Swiss serial killer (1836–1884)

Marie Jeanneret (13 January 1836 – 4 April 1884) was a Swiss serial killer who murdered at least six people.

Jeanneret was accused of having murdered six people by poison and poisoned three other people from the end of October 1867 to mid-January 1868 on 23 November 1868. According to the criminal code of the canton of Geneva, the death penalty could be imposed for these crimes. The President of the Court was Eugène Colladon (1805–1880), the public prosecutor was William Turrettini (1810–1876). Marie Jeanneret was defended by lawyer Gaspard Zurlinden (1838–1915).

During the trial, she admitted that she had secretly administered atropine or morphine to all six of the deceased and the three other victims, although not with criminal intent, but out of medical interest in order to find out the effects of her experiments.
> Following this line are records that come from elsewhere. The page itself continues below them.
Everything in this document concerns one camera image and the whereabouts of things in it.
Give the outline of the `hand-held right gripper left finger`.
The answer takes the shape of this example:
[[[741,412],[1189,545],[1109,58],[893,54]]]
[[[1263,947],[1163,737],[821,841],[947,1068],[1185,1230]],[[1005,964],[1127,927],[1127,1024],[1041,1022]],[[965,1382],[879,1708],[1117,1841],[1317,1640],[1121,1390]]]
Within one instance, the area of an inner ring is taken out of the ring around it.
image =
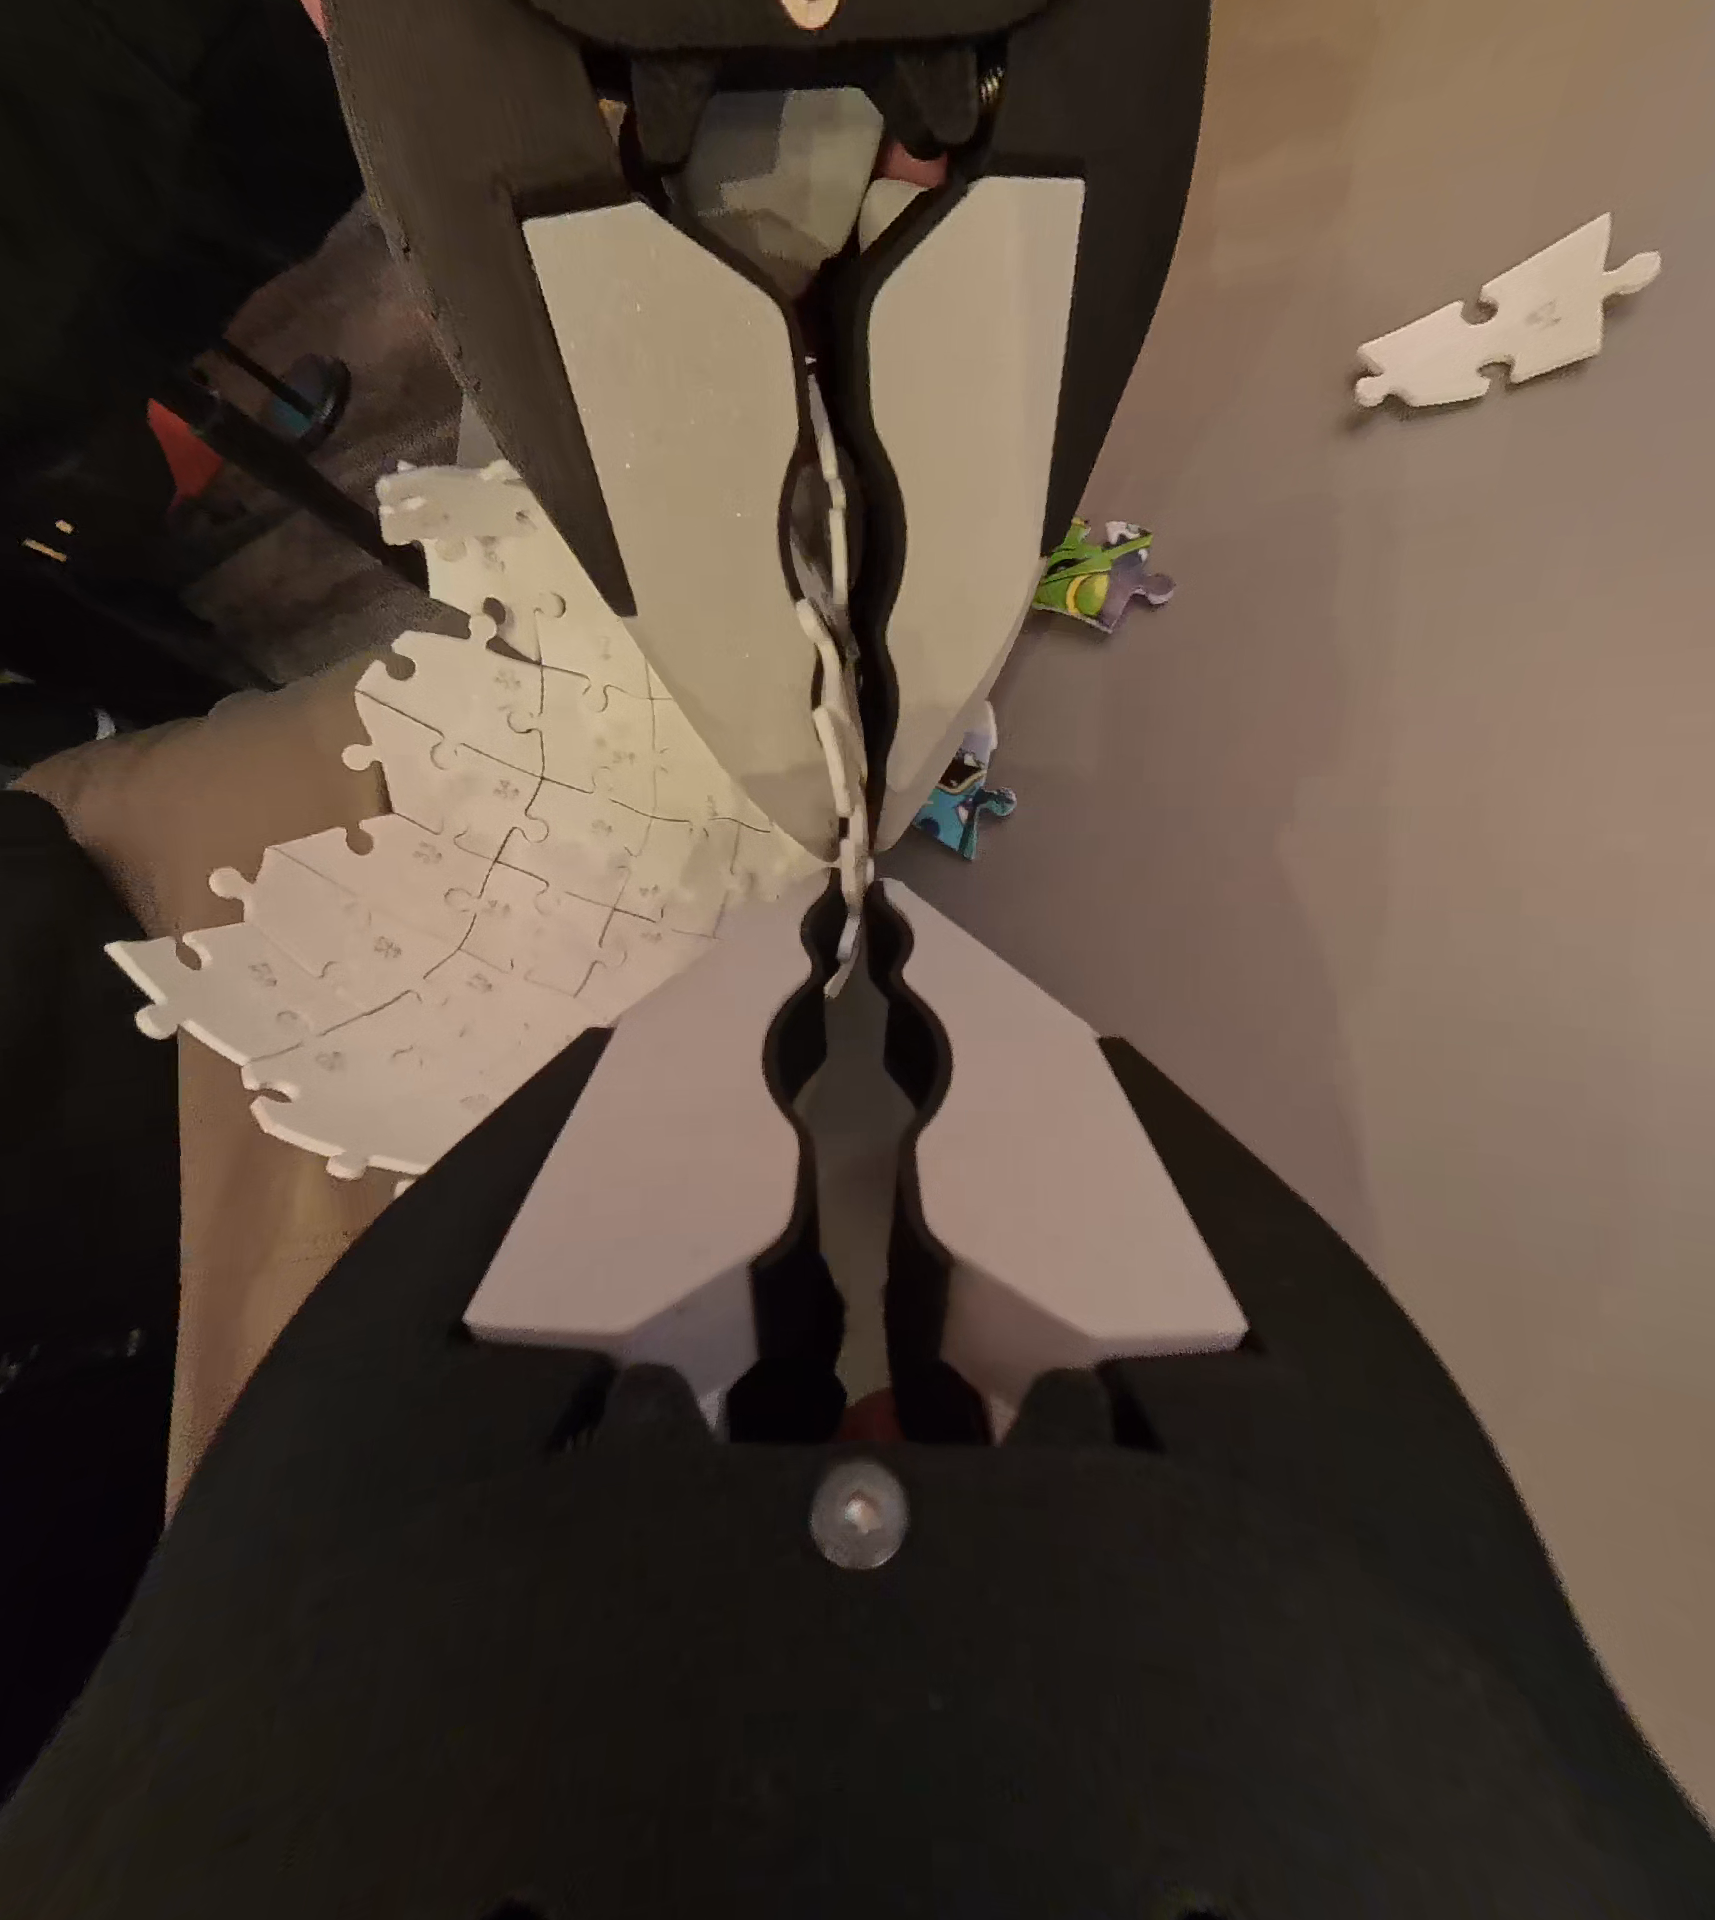
[[[677,1372],[737,1441],[823,1441],[845,1303],[797,1096],[825,1055],[835,880],[739,908],[607,1042],[465,1311],[479,1339]]]

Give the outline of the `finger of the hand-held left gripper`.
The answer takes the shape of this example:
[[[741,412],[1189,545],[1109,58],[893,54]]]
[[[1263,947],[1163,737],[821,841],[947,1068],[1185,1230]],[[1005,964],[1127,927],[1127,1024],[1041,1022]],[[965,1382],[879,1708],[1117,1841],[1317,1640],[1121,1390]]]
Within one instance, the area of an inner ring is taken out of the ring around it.
[[[631,638],[775,828],[867,868],[849,490],[795,314],[639,200],[539,214],[523,234]]]
[[[1071,176],[877,176],[825,422],[825,764],[839,861],[911,826],[1047,551],[1083,226]]]

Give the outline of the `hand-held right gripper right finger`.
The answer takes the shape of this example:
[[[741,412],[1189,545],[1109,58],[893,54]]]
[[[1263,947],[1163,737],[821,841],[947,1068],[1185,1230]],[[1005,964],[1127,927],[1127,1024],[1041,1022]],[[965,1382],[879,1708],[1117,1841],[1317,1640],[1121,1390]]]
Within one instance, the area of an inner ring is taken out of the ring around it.
[[[911,1105],[883,1287],[897,1427],[987,1443],[1047,1373],[1249,1332],[1095,1029],[895,880],[865,957]]]

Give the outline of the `colourful puzzle ball shell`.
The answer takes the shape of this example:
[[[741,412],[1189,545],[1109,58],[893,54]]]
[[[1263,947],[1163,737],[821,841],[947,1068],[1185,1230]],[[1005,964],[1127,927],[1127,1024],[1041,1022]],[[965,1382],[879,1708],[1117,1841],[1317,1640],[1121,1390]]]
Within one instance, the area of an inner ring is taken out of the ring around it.
[[[751,903],[869,881],[865,750],[823,619],[847,594],[845,488],[807,375],[827,579],[797,604],[835,858],[805,850],[699,739],[503,460],[402,464],[388,540],[455,591],[465,635],[400,633],[354,688],[342,753],[390,809],[210,874],[234,924],[120,940],[154,1040],[230,1060],[276,1139],[332,1176],[412,1179],[529,1073],[709,954]]]

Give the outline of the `green colourful puzzle piece pair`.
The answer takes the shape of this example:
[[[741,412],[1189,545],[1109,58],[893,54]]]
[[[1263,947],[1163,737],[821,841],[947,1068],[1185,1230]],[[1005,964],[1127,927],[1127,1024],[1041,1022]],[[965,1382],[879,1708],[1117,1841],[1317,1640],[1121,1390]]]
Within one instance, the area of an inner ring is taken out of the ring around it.
[[[1109,635],[1135,606],[1167,606],[1175,587],[1155,565],[1153,542],[1137,521],[1071,518],[1045,555],[1029,608]]]

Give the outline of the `blue red puzzle piece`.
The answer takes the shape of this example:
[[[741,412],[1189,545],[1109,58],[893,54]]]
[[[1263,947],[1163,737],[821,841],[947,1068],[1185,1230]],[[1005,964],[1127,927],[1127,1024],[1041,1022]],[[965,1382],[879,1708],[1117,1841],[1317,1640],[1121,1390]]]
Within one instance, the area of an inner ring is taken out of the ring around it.
[[[981,819],[1003,819],[1013,814],[1013,790],[991,782],[997,737],[995,711],[985,700],[965,726],[945,772],[913,819],[915,832],[965,861],[977,856]]]

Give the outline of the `white joined puzzle piece pair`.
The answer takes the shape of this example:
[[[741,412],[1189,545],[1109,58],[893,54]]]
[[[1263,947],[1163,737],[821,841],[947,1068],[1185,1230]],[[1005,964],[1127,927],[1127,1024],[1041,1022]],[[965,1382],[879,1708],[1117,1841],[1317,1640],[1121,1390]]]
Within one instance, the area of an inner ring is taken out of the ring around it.
[[[1659,252],[1611,264],[1605,212],[1517,261],[1479,292],[1483,314],[1453,302],[1359,344],[1351,397],[1361,409],[1389,401],[1409,409],[1451,407],[1577,366],[1603,346],[1605,309],[1637,295],[1661,274]]]

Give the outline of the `black chair base with casters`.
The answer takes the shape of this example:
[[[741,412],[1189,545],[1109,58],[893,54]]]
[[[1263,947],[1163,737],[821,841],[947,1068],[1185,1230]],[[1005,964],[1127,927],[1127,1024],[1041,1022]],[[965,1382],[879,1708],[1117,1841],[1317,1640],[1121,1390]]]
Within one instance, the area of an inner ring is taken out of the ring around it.
[[[336,358],[276,373],[230,339],[126,381],[6,468],[16,551],[206,701],[282,683],[312,662],[304,633],[332,595],[428,604],[428,565],[382,536],[374,480],[350,488],[324,460],[350,392]],[[174,501],[150,399],[226,461],[190,501]]]

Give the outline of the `person's dark clothing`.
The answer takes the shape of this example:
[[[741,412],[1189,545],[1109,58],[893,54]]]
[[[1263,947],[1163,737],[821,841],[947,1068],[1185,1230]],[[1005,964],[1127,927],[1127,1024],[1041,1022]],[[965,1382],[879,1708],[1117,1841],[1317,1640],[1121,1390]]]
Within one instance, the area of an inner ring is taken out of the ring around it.
[[[178,1068],[104,951],[136,930],[54,803],[0,790],[0,1804],[164,1523]]]
In doing so, she did not consider the serious consequences. The jury reached a verdict that the defendant was found guilty, but under extenuating circumstances, so she was sentenced to the maximum sentence of twenty years in prison. The verdict led to the abolition of the death sentence in the canton of Geneva in 1871 after politician Marc Héridier campaigned for its abolition.